Dr. Ostermeyer says she sees many patients who express concern of deepening grief for the upcoming holiday season, they dread the time as more feelings of grief, pain, sadness, emptiness and anger emerge.
“The holidays are a part of normal life and it’s OK to feel guilty. Those feelings are normal and understandable,” says Dr. Ostermeyer. “There’s no need to pretend to be happy, just be you.”
Friends and family can also offer support by being good listeners — allowing the grieving person to cry and letting them know it’s OK to show feelings. While some may not talk about the loss to the grieved person out of concern, sometimes not bringing up the person is hurtful, so don’t be afraid to share a favorite memory.
Dr. Ostermeyer offers the following suggestions to help grieved family members through the holiday:
• Acknowledge your feelings, be true to yourself. You do not have to feel a certain way, give yourself permission to feel whatever you are feeling.
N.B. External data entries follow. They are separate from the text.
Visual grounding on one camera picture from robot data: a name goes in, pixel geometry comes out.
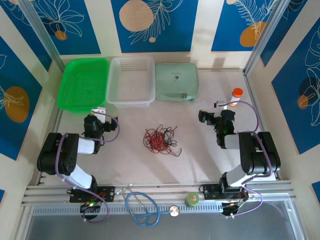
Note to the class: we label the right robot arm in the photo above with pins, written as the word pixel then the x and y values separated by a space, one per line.
pixel 260 155

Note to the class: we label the blue stethoscope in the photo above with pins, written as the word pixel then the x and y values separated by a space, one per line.
pixel 174 211

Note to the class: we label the pale green lidded box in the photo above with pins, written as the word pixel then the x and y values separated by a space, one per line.
pixel 175 85

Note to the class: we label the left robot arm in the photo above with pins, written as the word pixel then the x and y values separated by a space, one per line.
pixel 62 155

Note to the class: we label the orange pill bottle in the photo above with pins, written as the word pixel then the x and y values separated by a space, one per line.
pixel 235 98

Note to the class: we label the white plastic basket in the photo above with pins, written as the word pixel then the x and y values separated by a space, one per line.
pixel 130 82

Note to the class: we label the grey metal panel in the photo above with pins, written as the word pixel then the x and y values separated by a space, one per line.
pixel 200 227

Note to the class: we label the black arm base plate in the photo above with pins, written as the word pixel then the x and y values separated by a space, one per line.
pixel 107 193
pixel 210 191

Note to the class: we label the green plastic basket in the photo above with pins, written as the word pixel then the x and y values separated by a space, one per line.
pixel 82 85

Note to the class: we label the black controller board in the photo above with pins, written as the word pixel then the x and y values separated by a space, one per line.
pixel 232 208
pixel 90 208

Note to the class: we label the blue floral wall panel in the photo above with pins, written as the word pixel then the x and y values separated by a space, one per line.
pixel 287 37
pixel 225 25
pixel 287 112
pixel 25 75
pixel 175 37
pixel 75 37
pixel 25 30

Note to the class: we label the aluminium table rail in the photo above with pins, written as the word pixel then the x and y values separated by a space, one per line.
pixel 250 87
pixel 162 190

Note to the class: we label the aluminium frame post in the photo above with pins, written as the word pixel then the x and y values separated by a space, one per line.
pixel 40 32
pixel 265 32

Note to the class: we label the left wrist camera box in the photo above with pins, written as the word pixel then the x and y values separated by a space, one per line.
pixel 99 110

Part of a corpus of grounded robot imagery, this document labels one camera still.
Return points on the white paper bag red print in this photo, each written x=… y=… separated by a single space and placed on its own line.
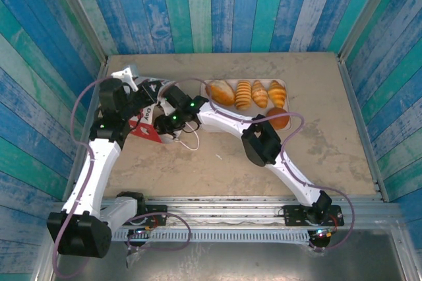
x=146 y=132

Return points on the oblong orange fake loaf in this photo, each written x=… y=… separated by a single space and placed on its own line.
x=221 y=93

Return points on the ridged orange fake bread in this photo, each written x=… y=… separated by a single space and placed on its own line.
x=243 y=96

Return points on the golden fake croissant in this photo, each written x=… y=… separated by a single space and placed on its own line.
x=259 y=94
x=277 y=93

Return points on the round brown fake bun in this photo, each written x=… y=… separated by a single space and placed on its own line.
x=277 y=122

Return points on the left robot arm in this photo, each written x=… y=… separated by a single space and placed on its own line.
x=94 y=172

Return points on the small white scrap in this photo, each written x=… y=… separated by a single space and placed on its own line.
x=219 y=156

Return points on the white plastic tray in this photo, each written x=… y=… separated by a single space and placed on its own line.
x=233 y=83

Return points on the clear plastic scrap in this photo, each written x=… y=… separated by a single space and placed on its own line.
x=135 y=256

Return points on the steel base sheet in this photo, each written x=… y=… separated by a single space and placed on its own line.
x=230 y=261

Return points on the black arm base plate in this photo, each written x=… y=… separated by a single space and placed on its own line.
x=158 y=211
x=293 y=216

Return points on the aluminium corner post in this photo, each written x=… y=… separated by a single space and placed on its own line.
x=364 y=10
x=83 y=20

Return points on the aluminium mounting rail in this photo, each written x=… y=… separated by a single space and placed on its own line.
x=224 y=210

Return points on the aluminium table side rail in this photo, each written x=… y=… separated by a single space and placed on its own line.
x=378 y=182

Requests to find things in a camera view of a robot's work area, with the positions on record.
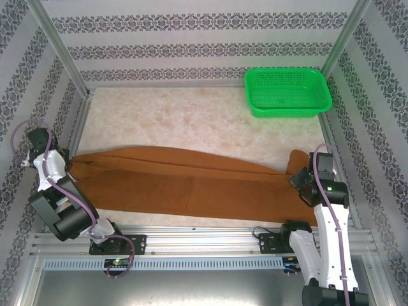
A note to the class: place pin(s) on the circuit board with green light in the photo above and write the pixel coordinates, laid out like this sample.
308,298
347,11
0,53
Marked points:
118,262

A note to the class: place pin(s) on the aluminium side rail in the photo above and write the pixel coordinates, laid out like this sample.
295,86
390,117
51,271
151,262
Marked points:
334,146
81,124

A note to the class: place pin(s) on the circuit board with blue light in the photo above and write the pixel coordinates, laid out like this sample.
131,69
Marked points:
290,263

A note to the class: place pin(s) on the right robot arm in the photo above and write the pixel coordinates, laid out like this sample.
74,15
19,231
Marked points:
328,229

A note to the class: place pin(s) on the aluminium frame post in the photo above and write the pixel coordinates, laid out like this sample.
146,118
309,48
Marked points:
345,35
60,48

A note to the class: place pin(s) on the green plastic basket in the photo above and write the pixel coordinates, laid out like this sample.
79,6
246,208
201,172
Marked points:
287,95

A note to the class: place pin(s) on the brown long pants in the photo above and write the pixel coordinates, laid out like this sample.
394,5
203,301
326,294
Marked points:
191,185

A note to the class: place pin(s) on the aluminium back rail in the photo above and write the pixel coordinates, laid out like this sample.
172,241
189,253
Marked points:
165,86

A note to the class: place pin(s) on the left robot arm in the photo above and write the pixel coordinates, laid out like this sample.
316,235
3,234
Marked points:
63,220

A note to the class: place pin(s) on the aluminium front rail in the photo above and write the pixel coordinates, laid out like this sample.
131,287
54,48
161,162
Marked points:
204,239
• Take care of yourself, both mentally and physically, manage your stress level and balance your grief.
• Don’t be shy to ask for help and support from others. The holiday season is about sharing and giving.
• Try to make a meaningful holiday contribution and make a difference by volunteering.
• Create new traditions, such as lighting a candle in your loved one’s memory. New traditions can help cope with loss.
If people are in a depressed mood and suffering from loss of interest, impairment of daily activities and functions, changes in appetite, memory problems, and fatigue, they may be suffering from depression and should seek professional mental health services.
“Remember that the holidays will pass and you will make it through. You do not have to pretend to enjoy it; just try to have a good time. And if happiness slips through the grief, allow for it to happen,” says Dr. Ostermeyer. “Your loved one would want for you to be happy.”